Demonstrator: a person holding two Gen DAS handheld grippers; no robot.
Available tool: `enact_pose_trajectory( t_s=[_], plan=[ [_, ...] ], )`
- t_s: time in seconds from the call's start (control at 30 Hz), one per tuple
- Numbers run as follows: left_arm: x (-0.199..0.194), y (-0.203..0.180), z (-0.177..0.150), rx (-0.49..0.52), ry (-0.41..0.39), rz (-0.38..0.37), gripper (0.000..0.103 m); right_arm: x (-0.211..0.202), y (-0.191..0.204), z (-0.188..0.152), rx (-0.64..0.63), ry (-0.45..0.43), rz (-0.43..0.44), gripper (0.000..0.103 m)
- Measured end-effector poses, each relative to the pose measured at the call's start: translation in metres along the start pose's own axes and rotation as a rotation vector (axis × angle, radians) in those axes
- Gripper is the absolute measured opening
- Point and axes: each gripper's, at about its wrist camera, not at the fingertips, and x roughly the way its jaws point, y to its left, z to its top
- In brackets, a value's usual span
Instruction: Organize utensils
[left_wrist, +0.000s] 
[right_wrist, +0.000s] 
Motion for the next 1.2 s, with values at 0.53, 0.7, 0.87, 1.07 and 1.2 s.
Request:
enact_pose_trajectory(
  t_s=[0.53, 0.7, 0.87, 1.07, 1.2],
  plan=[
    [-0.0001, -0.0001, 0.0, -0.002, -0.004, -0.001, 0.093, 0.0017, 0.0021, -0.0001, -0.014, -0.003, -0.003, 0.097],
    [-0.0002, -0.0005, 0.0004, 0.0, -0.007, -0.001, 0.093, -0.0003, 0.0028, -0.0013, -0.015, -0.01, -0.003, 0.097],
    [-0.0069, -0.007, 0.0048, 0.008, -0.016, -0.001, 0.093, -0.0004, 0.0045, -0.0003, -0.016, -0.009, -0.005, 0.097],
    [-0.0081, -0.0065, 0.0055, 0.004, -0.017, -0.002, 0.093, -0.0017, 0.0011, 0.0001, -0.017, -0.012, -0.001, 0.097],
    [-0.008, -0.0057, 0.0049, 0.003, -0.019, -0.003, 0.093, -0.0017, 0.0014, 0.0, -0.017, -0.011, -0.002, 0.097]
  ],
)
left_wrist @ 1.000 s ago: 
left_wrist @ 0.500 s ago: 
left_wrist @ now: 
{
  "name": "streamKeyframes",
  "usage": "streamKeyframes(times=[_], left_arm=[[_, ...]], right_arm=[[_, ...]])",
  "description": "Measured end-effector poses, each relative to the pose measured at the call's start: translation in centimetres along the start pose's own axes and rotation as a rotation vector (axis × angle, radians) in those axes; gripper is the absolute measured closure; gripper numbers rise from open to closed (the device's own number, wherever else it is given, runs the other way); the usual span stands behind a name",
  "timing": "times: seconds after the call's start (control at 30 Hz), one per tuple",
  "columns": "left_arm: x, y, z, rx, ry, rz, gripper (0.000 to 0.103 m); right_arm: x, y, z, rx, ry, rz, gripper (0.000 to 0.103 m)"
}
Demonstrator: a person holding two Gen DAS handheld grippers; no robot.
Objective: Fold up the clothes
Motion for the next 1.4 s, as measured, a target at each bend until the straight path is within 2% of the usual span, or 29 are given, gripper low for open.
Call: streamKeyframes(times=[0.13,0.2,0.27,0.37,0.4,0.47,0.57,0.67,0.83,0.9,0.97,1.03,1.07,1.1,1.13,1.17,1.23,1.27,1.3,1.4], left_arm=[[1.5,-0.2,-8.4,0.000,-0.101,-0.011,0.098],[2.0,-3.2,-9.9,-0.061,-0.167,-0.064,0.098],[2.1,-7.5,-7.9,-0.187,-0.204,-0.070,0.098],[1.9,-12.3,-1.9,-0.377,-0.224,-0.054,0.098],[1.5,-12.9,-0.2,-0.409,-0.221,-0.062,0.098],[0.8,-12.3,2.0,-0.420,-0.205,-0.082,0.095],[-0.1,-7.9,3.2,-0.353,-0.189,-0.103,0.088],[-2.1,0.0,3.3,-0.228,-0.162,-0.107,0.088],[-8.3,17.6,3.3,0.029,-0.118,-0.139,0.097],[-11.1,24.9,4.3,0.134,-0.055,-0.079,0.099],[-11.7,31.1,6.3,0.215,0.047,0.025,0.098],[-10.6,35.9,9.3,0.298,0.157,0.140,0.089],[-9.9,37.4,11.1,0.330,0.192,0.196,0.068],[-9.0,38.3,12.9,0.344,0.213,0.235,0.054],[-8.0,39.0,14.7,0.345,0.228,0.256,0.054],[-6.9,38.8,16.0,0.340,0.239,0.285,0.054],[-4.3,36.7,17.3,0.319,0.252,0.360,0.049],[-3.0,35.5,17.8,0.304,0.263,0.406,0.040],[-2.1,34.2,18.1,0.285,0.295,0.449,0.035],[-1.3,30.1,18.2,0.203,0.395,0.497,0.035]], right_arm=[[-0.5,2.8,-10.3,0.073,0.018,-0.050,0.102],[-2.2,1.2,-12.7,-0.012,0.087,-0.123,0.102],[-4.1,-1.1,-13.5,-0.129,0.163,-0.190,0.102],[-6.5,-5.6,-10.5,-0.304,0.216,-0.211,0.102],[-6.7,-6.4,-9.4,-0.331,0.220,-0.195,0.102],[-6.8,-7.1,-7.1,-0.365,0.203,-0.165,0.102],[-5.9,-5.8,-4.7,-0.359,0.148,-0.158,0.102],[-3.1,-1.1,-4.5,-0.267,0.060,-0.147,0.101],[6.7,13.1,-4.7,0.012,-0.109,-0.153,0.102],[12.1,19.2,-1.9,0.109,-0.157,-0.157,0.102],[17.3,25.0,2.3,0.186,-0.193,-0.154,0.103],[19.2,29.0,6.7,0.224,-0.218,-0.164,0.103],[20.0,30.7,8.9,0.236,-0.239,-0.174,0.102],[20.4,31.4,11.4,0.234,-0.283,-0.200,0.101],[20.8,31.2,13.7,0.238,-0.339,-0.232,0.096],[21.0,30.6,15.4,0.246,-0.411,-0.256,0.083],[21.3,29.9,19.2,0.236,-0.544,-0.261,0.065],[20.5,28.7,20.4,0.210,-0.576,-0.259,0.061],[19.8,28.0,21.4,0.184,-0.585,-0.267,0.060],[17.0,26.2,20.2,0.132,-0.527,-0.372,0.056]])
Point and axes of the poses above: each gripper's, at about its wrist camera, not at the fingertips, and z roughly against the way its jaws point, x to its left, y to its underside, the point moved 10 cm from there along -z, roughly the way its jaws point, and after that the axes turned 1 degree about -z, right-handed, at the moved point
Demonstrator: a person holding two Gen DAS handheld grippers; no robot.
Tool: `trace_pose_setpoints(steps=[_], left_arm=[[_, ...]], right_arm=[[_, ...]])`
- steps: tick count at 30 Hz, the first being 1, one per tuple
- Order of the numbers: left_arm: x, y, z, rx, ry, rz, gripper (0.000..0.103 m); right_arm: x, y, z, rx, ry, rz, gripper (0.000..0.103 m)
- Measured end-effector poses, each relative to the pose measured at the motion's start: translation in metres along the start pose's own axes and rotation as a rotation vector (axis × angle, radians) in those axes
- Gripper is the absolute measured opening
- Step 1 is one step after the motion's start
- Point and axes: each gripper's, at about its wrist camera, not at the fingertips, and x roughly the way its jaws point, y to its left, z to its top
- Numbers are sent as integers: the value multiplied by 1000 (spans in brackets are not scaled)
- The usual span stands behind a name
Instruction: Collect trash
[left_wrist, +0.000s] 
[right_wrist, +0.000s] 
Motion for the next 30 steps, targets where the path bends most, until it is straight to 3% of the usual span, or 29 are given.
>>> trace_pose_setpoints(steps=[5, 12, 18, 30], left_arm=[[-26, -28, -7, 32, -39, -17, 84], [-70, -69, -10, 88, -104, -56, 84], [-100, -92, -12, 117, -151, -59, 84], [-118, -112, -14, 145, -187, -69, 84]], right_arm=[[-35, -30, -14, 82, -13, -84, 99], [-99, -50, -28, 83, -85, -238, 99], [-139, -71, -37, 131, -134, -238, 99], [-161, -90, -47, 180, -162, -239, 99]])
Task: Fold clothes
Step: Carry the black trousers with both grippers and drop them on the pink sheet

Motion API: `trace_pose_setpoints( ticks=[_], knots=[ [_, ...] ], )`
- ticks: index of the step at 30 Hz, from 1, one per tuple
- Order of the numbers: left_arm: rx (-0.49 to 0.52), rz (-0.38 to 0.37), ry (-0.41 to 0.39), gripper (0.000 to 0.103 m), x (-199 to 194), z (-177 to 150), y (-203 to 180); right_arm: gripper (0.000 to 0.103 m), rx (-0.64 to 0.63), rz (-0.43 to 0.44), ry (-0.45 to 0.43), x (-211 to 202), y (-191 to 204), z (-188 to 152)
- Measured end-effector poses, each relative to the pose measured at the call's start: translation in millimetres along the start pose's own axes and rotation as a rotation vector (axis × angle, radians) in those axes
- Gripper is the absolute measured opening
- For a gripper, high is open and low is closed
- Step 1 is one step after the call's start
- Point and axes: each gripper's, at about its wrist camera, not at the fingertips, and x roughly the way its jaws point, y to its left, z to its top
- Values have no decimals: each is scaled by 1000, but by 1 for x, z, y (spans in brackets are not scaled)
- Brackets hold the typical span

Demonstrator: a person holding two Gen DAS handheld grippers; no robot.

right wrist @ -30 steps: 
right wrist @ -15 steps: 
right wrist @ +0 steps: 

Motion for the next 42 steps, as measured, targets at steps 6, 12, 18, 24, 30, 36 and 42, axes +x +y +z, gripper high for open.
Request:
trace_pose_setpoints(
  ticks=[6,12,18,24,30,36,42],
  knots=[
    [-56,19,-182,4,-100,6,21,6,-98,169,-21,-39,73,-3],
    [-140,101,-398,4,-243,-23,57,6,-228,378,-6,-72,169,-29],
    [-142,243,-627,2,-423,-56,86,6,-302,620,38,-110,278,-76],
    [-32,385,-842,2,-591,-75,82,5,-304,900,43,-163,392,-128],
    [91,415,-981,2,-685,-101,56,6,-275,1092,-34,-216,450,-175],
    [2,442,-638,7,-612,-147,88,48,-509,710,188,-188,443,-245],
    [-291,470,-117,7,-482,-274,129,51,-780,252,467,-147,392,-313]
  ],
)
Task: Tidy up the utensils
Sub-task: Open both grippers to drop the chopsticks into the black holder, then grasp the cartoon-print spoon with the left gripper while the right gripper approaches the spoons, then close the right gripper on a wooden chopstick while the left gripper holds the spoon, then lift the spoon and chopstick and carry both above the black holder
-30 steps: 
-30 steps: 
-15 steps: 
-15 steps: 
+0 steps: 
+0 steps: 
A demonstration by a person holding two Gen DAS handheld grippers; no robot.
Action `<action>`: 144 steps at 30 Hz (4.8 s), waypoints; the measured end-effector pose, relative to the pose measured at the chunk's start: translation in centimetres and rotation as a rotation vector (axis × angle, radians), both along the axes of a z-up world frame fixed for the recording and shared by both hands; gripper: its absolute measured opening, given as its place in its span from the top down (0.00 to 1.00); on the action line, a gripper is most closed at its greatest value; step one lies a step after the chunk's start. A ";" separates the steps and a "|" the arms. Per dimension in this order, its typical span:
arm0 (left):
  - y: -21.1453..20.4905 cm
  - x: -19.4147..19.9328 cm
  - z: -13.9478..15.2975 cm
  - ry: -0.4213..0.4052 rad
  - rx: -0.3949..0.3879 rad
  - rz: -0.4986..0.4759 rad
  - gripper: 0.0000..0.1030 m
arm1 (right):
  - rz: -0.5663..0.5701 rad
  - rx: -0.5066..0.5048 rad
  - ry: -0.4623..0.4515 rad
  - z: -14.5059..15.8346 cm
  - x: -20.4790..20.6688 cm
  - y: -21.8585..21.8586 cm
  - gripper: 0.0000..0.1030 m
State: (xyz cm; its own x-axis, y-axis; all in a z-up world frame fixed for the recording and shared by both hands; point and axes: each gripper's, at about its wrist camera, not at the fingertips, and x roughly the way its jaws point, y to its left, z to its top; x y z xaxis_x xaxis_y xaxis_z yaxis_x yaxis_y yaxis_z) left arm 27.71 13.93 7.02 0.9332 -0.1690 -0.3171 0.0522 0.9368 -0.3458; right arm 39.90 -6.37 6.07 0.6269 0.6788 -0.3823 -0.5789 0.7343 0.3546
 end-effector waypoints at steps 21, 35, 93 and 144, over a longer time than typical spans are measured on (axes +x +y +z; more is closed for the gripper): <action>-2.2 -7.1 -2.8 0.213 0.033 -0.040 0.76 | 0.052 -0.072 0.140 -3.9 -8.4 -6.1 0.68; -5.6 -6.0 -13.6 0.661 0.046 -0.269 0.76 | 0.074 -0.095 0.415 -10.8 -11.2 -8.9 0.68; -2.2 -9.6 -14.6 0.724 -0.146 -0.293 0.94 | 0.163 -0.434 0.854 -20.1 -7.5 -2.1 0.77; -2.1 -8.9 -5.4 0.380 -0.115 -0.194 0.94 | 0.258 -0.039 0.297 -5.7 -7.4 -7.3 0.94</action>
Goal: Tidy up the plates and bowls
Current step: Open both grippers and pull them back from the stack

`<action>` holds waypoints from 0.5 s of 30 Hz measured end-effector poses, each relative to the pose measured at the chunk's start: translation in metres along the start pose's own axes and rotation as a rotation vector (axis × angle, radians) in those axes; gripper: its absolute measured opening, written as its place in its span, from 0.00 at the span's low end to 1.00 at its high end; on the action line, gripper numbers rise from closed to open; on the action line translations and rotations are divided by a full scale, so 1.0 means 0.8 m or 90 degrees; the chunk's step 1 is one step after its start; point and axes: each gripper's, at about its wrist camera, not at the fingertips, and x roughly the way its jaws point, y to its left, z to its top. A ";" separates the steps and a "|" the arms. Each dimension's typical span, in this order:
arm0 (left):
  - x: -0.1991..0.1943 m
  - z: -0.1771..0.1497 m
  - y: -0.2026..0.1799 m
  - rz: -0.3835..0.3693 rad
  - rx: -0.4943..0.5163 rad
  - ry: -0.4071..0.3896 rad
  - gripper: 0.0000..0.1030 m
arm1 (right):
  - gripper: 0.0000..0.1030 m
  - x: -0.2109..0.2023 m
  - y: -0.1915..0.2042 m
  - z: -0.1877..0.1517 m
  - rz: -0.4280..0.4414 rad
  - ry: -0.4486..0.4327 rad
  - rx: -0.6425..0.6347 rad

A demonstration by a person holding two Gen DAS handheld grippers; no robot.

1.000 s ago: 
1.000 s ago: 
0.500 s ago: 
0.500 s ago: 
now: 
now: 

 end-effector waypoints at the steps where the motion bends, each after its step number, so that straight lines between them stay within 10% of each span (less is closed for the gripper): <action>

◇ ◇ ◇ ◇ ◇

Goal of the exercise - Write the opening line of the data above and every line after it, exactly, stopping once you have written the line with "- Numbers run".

Response to this exercise -
Demonstrator: a person holding two Gen DAS handheld grippers; no robot.
Available tool: `enact_pose_trajectory( t_s=[_], plan=[ [_, ...] ], )`
- t_s: time in seconds from the call's start (control at 30 Hz), one per tuple
- Numbers run as follows: left_arm: x (-0.199..0.194), y (-0.203..0.180), z (-0.177..0.150), rx (-0.49..0.52), ry (-0.41..0.39), rz (-0.38..0.37), gripper (0.000..0.103 m); right_arm: x (-0.211..0.202), y (-0.191..0.204), z (-0.188..0.152), rx (-0.64..0.63), ry (-0.45..0.43), rz (-0.43..0.44), gripper (0.000..0.103 m)

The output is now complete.